* **YOUR TASK**:
Locate the word "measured" in the data below, then copy every line that holds it.

* **SUPPLIED INFORMATION**:
[Start of Attachment]
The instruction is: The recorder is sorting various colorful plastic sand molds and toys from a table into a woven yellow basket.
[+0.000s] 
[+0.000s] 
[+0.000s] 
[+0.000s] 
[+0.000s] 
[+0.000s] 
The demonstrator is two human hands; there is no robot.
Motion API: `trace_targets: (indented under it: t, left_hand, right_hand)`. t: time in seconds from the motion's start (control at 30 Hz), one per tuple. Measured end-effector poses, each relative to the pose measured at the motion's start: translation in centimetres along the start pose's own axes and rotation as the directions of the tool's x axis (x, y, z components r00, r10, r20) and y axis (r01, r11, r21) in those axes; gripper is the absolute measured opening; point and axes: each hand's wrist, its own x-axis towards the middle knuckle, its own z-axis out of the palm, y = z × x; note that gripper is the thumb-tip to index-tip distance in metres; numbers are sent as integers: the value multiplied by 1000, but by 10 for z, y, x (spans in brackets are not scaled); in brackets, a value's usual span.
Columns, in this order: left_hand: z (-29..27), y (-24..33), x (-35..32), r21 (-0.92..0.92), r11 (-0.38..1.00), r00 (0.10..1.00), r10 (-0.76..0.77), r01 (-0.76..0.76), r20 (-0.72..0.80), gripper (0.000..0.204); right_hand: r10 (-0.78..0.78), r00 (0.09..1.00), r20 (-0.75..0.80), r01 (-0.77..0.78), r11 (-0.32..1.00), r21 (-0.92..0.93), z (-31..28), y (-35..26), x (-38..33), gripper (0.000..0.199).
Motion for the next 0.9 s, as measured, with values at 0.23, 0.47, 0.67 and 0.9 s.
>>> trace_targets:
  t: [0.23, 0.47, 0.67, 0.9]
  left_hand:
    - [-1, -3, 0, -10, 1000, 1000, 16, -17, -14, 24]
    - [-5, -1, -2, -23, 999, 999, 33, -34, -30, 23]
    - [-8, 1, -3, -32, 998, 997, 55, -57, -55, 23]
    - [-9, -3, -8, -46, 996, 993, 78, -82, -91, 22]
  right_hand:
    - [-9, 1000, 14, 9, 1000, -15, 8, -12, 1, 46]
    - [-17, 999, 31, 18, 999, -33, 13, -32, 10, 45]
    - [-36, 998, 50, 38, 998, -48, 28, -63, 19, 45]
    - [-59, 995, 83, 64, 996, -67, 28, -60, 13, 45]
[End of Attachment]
* **RESPONSE TO THE EXERCISE**:
Motion API: `trace_targets: (indented under it: t, left_hand, right_hand)`. t: time in seconds from the motion's start (control at 30 Hz), one per tuple. Measured end-effector poses, each relative to the pose measured at the motion's start: translation in centimetres along the start pose's own axes and rotation as the directions of the tool's x axis (x, y, z components r00, r10, r20) and y axis (r01, r11, r21) in those axes; gripper is the absolute measured opening; point and axes: each hand's wrist, its own x-axis towards the middle knuckle, its own z-axis out of the palm, y = z × x; note that gripper is the thumb-tip to index-tip distance in metres; numbers are sent as integers: the value multiplied by 1000, but by 10 for z, y, x (spans in brackets are not scaled); in brackets, a value's usual span.
Motion for the next 0.9 s, as measured, with values at 0.23, 0.47, 0.67 and 0.9 s.

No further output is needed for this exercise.